Mental health patients flood Butabika Hospital

The executive director of Butabika Hospital, Dr Juliet Nakku, addresses the media in Kampala on January 24, 2023. PHOTO/ SYLIVIA KATUSHABE

What you need to know:

“As you are all aware, mental health has become an issue not only in Uganda, but also the world over, especially with the advent of the recent epidemic and pandemics. It has become more seen than it was before, but it has always been an important issue just that it has never been seen as such,’’ Dr Nakku 

The executive director of Butabika National Referral Mental Hospital, Dr Juliet Nakku, has said the health facility is overwhelmed by the increasing number of mental health patients.
Dr Nakku said Covid-19 effects such as the loss of loved ones and loss of jobs led to depression and stress, which played a major role in the increased cases of mental health disorders in the country.

She added that during the Covid-19 pandemic, mental health units in most hospitals were converted into isolation units until May last year when the cases reduced.
“As you are all aware, mental health has become an issue not only in Uganda, but also the world over, especially with the advent of the recent epidemic and pandemics. It has become more seen than it was before, but it has always been an important issue just that it has never been seen as such,’’ Dr Nakku said while addressing the media at Butabika Hospital on Monday.
She noted that in the last two years before Covid-19 struck, the 550-bed capacity hospital would receive between 900 and 950 patients, which has now increased to between 1,000 and 1,050, currently in admission at the facility.

Dr Nakku also revealed that the facility is facing the challenge of limited space, funding and human resources. Monitor has learnt that the hospital has 421 staff and only two thirds of them are health workers.
“At the moment, we have more than 1,000 patients in admission alone. We provide for them three meals a day: breakfast, lunch and dinner. There is no public hospital in Uganda that provides that,” Dr Nakku said.
“In addition, we provide clothing in the form of uniforms. Some of these patients are brought here by police from all sorts of places and may not even have clothes, so we provide beddings, laundry services and usually we have to buy large laundry machines to help our patients to keep clean, recreation services and medication all free of charge,” he added.

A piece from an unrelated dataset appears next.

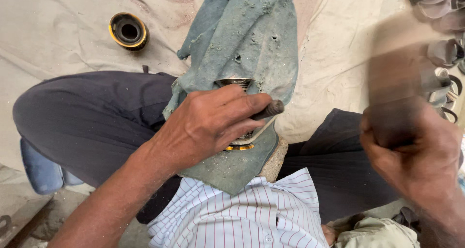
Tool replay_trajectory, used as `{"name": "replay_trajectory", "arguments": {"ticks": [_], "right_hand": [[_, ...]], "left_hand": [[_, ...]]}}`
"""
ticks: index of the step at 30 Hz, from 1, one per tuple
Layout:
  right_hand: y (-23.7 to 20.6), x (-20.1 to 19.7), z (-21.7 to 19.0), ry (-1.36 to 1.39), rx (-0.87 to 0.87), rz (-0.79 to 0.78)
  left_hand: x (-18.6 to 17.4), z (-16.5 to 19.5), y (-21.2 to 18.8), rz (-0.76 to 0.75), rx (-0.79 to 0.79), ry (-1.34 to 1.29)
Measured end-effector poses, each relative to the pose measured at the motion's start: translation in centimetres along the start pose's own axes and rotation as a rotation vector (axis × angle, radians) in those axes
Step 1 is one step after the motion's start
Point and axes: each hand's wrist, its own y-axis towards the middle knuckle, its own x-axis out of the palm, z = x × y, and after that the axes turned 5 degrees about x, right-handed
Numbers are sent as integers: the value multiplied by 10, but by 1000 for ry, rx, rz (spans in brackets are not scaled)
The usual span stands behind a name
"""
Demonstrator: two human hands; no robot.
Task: The person sits cross-legged on the floor holding a small brass vase on a cloth pad, positions a punch against the vase surface, and repeatedly strikes the punch with a wooden mallet, rotating the vase to work the decorated surface.
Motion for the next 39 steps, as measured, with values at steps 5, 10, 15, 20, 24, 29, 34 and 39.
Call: {"name": "replay_trajectory", "arguments": {"ticks": [5, 10, 15, 20, 24, 29, 34, 39], "right_hand": [[-8, 3, 2, 5, 45, 55], [-17, 0, 7, -350, -5, 14], [-20, 3, 11, -438, 161, -56], [-19, 7, 10, -142, 145, 6], [-18, 7, 8, -212, 80, 84], [-17, 6, 5, -272, 78, 15], [-18, 10, 1, -207, -11, 75], [-22, 18, -1, 16, -31, 207]], "left_hand": [[-5, -1, 4, -23, 37, -20], [-7, -3, 6, -49, 49, -49], [-8, -4, 8, -88, 41, -51], [-12, -4, 11, -116, 57, -77], [-13, -7, 12, -144, 65, -113], [-14, -10, 11, -154, 87, -99], [-15, -12, 14, -161, 138, -94], [-19, -14, 17, -195, 125, -115]]}}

The hospital is now seeking Shs23b in the next financial year to cater for the increased numbers of patients amid the high cost of living.
Dr Nakku advised the people with patients at the facility to work hand in hand with the hospital to provide external support rather than abandoning them.
In an interview with this publication yesterday, Dr Byamah Mutamba, the deputy executive director of Butabika Hospital, said 90 percent of the cases registered at the facility are young adults between the age of 18 and 25, who have become addicts of drug abuse and reported to drinking alcohol.

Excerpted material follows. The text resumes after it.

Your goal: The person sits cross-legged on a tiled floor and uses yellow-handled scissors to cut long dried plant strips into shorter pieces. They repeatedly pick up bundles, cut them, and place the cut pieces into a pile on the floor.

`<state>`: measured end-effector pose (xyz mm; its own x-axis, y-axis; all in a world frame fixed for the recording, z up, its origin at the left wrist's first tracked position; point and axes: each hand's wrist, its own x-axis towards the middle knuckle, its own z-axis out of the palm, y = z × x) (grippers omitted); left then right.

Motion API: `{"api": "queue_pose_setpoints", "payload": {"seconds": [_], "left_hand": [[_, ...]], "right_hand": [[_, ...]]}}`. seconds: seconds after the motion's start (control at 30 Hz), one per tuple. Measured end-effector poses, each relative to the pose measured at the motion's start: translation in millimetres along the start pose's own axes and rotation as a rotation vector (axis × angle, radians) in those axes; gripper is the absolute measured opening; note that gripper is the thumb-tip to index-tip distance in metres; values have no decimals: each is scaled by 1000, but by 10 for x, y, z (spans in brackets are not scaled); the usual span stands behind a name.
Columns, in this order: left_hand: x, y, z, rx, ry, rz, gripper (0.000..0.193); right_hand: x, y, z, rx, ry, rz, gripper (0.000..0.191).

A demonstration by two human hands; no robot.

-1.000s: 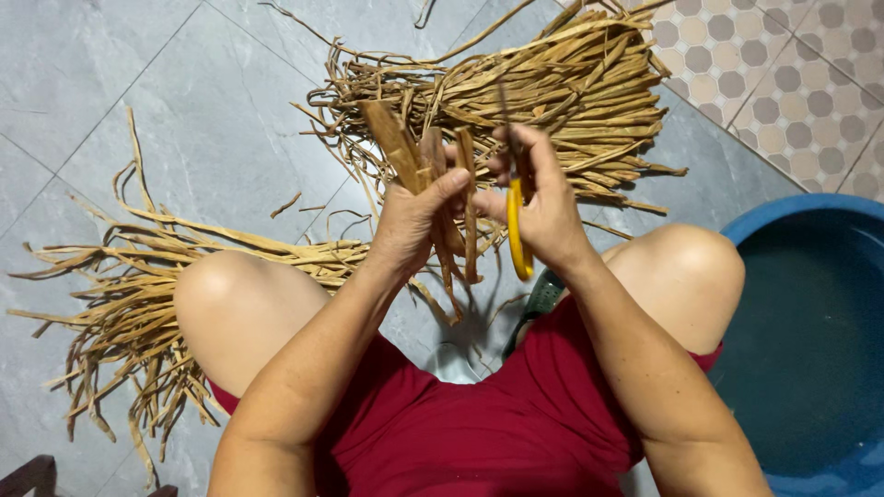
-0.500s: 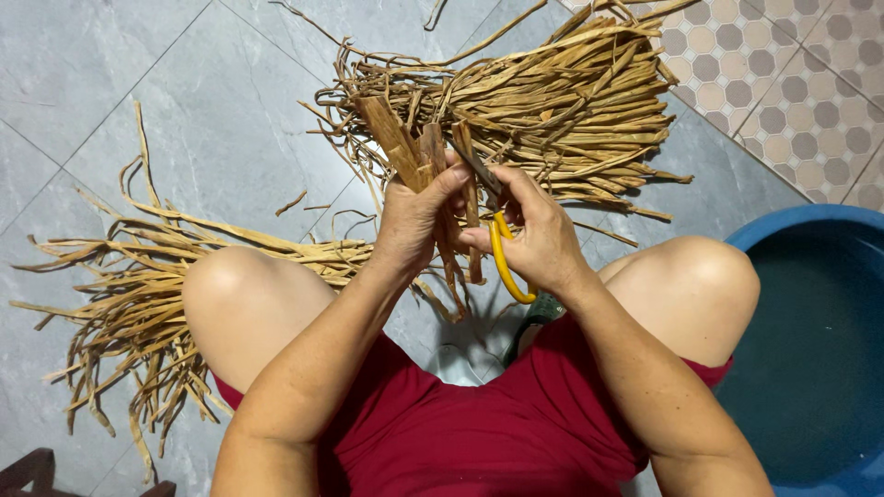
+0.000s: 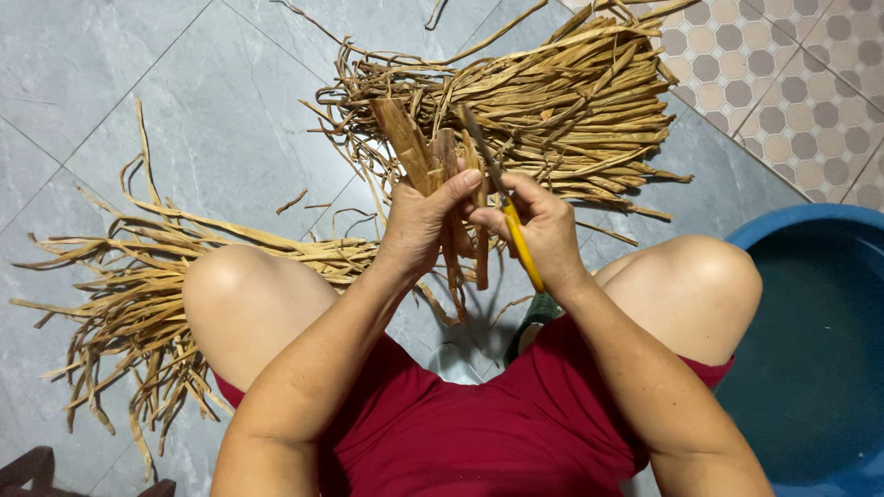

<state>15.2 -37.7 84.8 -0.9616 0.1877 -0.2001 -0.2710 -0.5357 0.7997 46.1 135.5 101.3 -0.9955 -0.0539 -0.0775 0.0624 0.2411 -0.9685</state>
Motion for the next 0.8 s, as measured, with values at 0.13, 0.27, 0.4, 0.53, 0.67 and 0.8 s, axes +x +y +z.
{"api": "queue_pose_setpoints", "payload": {"seconds": [0.13,0.27,0.4,0.53,0.67,0.8], "left_hand": [[3,-11,-13,-49,0,-20,28],[-19,-11,10,-142,-22,-82,36],[-21,-34,44,-192,-108,-22,47],[10,-145,53,-253,-139,-38,56],[73,-280,6,-108,-47,-1,58],[106,-313,-55,-205,-6,-20,61]], "right_hand": [[48,78,12,149,-11,-74,45],[56,157,43,242,-52,-160,45],[121,210,20,290,-21,-36,44],[173,251,46,259,-20,-77,45],[132,231,106,263,-11,-122,45],[10,134,156,94,125,-236,47]]}}
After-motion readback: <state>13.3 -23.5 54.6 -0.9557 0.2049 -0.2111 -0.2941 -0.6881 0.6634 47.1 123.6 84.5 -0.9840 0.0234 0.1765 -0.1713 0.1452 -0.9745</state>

Dr Mutamba added that one can identify a mentally-ill person if they have signs such as loss of appetite, too much sleep, negligence in a person’s caring and becoming increasingly annoyed or irrational.
The other signs are a person withdrawing himself from society and excessive fear among peers.  
Dr Mutamba noted that the most severe illnesses registered at the hospital include bipolar disorder, severe depression, and chronic psychosis.

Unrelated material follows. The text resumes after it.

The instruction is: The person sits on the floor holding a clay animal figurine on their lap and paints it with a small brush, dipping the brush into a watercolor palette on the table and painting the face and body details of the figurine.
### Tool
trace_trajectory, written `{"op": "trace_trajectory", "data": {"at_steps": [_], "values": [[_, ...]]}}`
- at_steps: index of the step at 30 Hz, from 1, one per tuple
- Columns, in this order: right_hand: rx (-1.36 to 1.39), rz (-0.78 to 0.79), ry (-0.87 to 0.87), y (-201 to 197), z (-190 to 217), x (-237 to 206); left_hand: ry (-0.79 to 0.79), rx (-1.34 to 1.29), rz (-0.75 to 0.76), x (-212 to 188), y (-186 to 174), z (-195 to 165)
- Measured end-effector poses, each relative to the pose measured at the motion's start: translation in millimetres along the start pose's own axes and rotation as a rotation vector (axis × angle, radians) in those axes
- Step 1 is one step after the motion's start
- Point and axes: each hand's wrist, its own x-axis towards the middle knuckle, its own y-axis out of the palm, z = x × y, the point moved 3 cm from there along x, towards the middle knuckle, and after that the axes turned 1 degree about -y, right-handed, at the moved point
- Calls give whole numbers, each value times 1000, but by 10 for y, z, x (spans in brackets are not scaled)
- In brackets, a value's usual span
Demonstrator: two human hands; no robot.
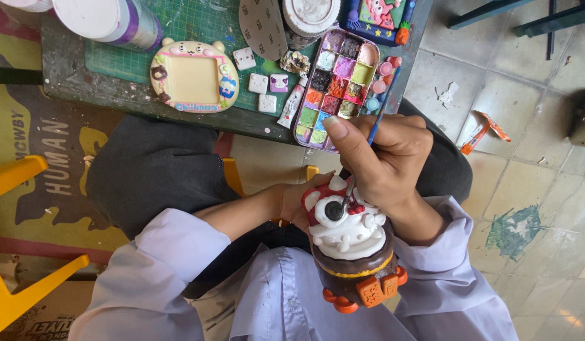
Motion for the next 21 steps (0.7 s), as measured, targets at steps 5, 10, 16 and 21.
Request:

He urged the government to invest in the prevention of mental illnesses by increasing awareness on mental health and integrating it with other healthcare services.
“Whenever we are handling [any healthcare programme], let’s say immunisation, let us include mental health [sensitisation] because there is no condition which doesn’t have a mental health component. Whenever someone is unwell their mental health is affected, so this gives us an opportunity to talk about it,” he said.
“All people who have the ability to influence communication, to educate including the media, health professionals, training institutions, religious leaders should talk about mental health,” she added.